Where does "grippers" occur in the listing? Copy every line that holds it.
= Beginning of Section =
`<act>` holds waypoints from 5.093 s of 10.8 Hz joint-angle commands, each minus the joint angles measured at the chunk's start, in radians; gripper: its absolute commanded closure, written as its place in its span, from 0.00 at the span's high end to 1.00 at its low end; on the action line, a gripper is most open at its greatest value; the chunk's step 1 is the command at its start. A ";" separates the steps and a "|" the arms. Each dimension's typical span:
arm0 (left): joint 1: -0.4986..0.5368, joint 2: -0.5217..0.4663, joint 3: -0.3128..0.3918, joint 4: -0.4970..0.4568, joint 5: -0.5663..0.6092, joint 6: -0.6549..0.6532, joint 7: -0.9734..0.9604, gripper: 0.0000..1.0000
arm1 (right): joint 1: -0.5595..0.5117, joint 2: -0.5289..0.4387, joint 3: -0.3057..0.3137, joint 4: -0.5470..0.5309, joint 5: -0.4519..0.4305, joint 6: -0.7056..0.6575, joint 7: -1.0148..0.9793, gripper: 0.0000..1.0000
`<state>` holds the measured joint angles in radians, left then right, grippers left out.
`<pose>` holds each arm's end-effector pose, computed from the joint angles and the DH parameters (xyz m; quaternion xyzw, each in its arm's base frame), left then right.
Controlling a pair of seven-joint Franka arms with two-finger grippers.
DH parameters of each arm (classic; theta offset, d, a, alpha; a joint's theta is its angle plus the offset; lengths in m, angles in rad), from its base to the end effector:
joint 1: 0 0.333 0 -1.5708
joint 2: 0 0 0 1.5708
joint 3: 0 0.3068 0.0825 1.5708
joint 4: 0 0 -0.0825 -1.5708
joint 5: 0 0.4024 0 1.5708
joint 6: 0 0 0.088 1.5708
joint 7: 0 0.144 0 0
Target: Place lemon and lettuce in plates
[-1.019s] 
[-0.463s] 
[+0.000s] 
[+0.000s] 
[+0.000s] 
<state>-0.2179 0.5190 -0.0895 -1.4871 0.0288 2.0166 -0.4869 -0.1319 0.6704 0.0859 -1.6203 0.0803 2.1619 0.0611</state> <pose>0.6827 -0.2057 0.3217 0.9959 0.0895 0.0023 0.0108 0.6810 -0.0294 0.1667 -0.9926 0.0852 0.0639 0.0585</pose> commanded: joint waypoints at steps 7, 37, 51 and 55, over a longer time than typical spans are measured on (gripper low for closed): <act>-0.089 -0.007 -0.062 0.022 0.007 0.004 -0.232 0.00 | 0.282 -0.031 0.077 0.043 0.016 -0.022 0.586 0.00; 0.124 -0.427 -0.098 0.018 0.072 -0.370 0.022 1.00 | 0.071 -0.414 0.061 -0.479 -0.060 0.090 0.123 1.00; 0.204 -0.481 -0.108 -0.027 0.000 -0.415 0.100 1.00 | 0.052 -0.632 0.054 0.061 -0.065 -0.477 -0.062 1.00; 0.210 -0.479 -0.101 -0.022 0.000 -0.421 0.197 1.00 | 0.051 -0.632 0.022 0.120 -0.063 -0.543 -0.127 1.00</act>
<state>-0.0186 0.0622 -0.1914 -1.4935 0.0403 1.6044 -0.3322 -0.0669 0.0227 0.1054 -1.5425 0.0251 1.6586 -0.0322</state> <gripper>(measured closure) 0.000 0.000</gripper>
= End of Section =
* Task result *
`<state>` holds the measured joint angles in radians, left then right, grippers left out.
Controlling a pair of seven-joint Franka arms with two-finger grippers.

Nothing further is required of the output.